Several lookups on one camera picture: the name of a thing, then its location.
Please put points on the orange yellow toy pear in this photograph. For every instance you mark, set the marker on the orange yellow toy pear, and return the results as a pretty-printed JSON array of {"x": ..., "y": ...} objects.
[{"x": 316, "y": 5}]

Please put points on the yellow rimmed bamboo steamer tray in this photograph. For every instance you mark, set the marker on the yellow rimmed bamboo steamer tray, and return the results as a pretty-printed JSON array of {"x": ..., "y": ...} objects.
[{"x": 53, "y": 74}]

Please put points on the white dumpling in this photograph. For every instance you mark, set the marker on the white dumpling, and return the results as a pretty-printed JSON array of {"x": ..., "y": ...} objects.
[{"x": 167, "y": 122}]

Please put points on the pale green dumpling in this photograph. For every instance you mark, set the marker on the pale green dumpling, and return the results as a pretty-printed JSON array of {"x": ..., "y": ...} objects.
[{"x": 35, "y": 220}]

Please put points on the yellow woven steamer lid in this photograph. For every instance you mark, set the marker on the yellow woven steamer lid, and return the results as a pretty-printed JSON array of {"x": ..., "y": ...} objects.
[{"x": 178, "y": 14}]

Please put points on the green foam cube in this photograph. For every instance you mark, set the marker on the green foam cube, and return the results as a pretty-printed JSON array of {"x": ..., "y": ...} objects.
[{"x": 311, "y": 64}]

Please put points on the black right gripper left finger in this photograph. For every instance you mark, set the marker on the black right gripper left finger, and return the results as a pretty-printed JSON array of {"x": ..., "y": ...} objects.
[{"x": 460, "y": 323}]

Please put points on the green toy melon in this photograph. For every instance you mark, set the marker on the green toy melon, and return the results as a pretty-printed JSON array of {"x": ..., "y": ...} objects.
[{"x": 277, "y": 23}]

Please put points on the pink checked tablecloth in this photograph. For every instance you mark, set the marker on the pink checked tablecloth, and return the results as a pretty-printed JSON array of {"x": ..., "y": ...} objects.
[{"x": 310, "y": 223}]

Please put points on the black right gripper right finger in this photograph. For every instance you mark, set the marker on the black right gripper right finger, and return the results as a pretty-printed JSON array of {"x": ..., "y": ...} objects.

----------------------------------------

▶ _Assignment_
Everything in the data should be copied exactly. Leave nothing out.

▶ _Task response_
Several lookups on one camera picture: the name of a thing, then its location.
Please put points on the orange yellow toy pear in this photograph. For every instance you mark, set the marker on the orange yellow toy pear, and return the results as a pretty-printed JSON array of {"x": ..., "y": ...} objects.
[{"x": 316, "y": 5}]

Please put points on the yellow rimmed bamboo steamer tray in this photograph. For every instance you mark, set the marker on the yellow rimmed bamboo steamer tray, and return the results as a pretty-printed JSON array of {"x": ..., "y": ...} objects.
[{"x": 53, "y": 74}]

Please put points on the white dumpling in this photograph. For every instance you mark, set the marker on the white dumpling, and return the results as a pretty-printed JSON array of {"x": ..., "y": ...} objects.
[{"x": 167, "y": 122}]

Please put points on the pale green dumpling in this photograph. For every instance you mark, set the marker on the pale green dumpling, and return the results as a pretty-printed JSON array of {"x": ..., "y": ...} objects.
[{"x": 35, "y": 220}]

Please put points on the yellow woven steamer lid in this photograph. For every instance you mark, set the marker on the yellow woven steamer lid, and return the results as a pretty-printed JSON array of {"x": ..., "y": ...} objects.
[{"x": 178, "y": 14}]

Please put points on the green foam cube in this photograph. For every instance you mark, set the marker on the green foam cube, and return the results as a pretty-printed JSON array of {"x": ..., "y": ...} objects.
[{"x": 311, "y": 64}]

Please put points on the black right gripper left finger in this photograph. For every instance you mark, set the marker on the black right gripper left finger, and return the results as a pretty-printed JSON array of {"x": ..., "y": ...} objects.
[{"x": 460, "y": 323}]

Please put points on the green toy melon in this photograph. For every instance you mark, set the marker on the green toy melon, and return the results as a pretty-printed JSON array of {"x": ..., "y": ...} objects.
[{"x": 277, "y": 23}]

Please put points on the pink checked tablecloth in this photograph. For every instance you mark, set the marker on the pink checked tablecloth, and return the results as a pretty-printed JSON array of {"x": ..., "y": ...} objects.
[{"x": 310, "y": 223}]

Please put points on the black right gripper right finger in this photograph. For every instance you mark, set the marker on the black right gripper right finger, and return the results as a pretty-printed JSON array of {"x": ..., "y": ...} objects.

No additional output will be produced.